If there is one list we all strive to be on more than the list at the Fly, it's Santa's nice list. So in the midst of the holiday season, don't forget to be kind to the people around you. If Santa isn't strong enough motivation, try this: studies show that taking moral action can result in increased physical strength and endurance.
As a doctoral student at Harvard, Kurt J. Gray, now an assistant professor of psychology at the University of Maryland, conducted research for an article entitled "Moral Transformation: Good and Evil Turn the Weak Into the Mighty." He found that making moral or immoral choices, as opposed to making morally neutral choices, is associated with increased strength and endurance.
"In that study we wanted to see whether good deeds could make people stronger," Gray said. "It's not only that having self-control helps you do good deeds. Doing good deeds actually gives you self-control or physical tenacity."
In the first study, participants had the option to keep a dollar or donate it to charity. Those who were generous could subsequently hold a weight for longer than those who kept the money.
In a second study, participants wrote stories about taking moral, immoral, or neutral actions while holding a weight.
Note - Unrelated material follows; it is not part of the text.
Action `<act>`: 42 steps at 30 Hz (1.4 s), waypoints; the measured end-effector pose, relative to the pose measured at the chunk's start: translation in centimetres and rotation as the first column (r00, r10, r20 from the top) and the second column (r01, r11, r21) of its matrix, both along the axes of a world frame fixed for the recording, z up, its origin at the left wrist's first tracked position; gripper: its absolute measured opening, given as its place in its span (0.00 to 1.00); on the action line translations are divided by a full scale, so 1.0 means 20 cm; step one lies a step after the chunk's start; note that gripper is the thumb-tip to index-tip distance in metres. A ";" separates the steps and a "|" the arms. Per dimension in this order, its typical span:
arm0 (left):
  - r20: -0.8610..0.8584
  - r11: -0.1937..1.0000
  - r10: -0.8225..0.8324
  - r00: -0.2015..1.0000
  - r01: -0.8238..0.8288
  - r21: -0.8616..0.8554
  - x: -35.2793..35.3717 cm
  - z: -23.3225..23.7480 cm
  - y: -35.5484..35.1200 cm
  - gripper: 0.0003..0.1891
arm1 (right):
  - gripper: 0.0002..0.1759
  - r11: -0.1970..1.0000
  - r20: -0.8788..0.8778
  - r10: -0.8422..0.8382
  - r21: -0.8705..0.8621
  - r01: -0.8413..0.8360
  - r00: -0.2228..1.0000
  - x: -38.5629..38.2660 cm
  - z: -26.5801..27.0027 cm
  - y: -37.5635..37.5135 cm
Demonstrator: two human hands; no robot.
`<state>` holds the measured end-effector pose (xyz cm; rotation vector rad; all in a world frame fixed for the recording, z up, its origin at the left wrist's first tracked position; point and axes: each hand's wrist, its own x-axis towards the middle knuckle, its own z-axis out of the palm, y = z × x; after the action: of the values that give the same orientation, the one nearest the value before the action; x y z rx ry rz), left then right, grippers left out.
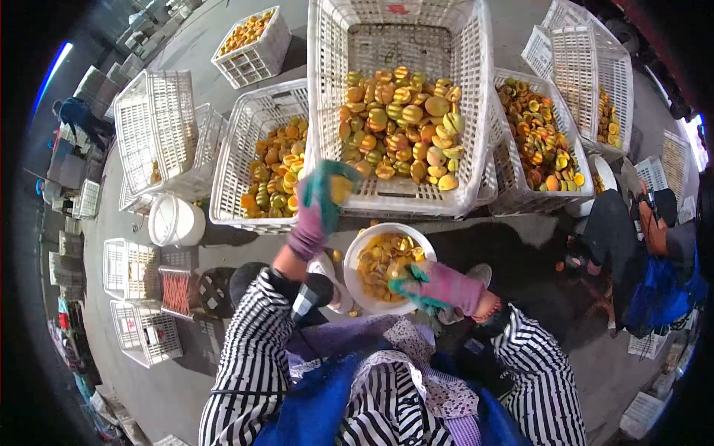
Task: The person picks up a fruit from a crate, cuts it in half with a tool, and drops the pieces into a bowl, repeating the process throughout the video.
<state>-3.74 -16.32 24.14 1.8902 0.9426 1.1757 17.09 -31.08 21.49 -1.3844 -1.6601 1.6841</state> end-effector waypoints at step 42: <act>0.807 0.513 0.082 0.585 0.669 -0.538 0.39 0.10 0.07 0.30 | 0.23 0.583 0.032 -0.543 0.734 0.349 0.839 0.05 0.29 0.28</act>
<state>3.99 -15.00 26.11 0.5930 0.4210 0.8794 18.15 -25.47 27.38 -1.4581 -1.6182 0.4741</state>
Participants that wrote about moral or immoral actions were able to hold the weight for longer on average.
Gray described one test subject, "a really small vegan girl with no muscle mass," and recalled that she was able to outperform him.
"It really is about the strength of mind," Gray said. "If you want to run the Boston Marathon, run it for charity rather than for yourself. If you want to resist eating the cupcake for lunch, donate your change on the way."
The take away? This is a good study to think about during the holiday season. Be nice. Or not. Just don't be neutral.